In the fourth part of the book, the word-choice for 'gorge(l)' in stead of 'throat' is described: first because of the sequence of the consonants G-R-G, which is 1) reminiscent of the border-linking turning points in ancients myths, 2) brings us closer to the paradoxical sensitivies and intensities of the throat and the 'throaty'(in art) than the word throat could.
Oppression, a sentiment situated near the throat. Relief, is not so much 'linked' with this body part. Perhaps because we not/no longer attribute linking and healing properties to the throad, in our Western culture (early abandon of healing 'bloody' throat sacrifices in religious context). Sofie explains that not the "throaty" aspect has disappearded from the Western culture altogether, but that the focuse is now on the "oppression" part of it, instead of focussing on the healing, opening and breathing potential of the "throaty".

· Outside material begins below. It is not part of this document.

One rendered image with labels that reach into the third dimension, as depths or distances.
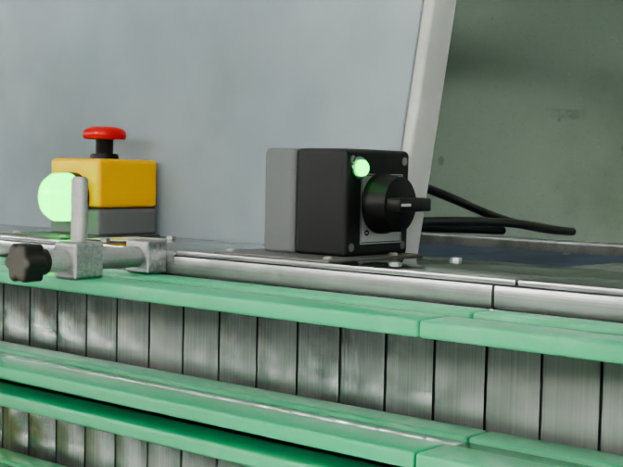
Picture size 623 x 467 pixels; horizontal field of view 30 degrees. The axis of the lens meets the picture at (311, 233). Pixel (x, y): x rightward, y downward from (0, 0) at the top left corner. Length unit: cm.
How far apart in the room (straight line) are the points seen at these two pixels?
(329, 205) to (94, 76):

(p105)"In various cultures the throat represents a symbolic passage between life and disease/death. When we are born, the first thing we do is open our throat widely and suck oxygen. When we die, we breathe our last breath through the same throat. Throat and vagina are symbolic passages that allow us to pass from one stage to the other. But in our culture the distressing dimensions of the troat/troaty have gained the upper hand."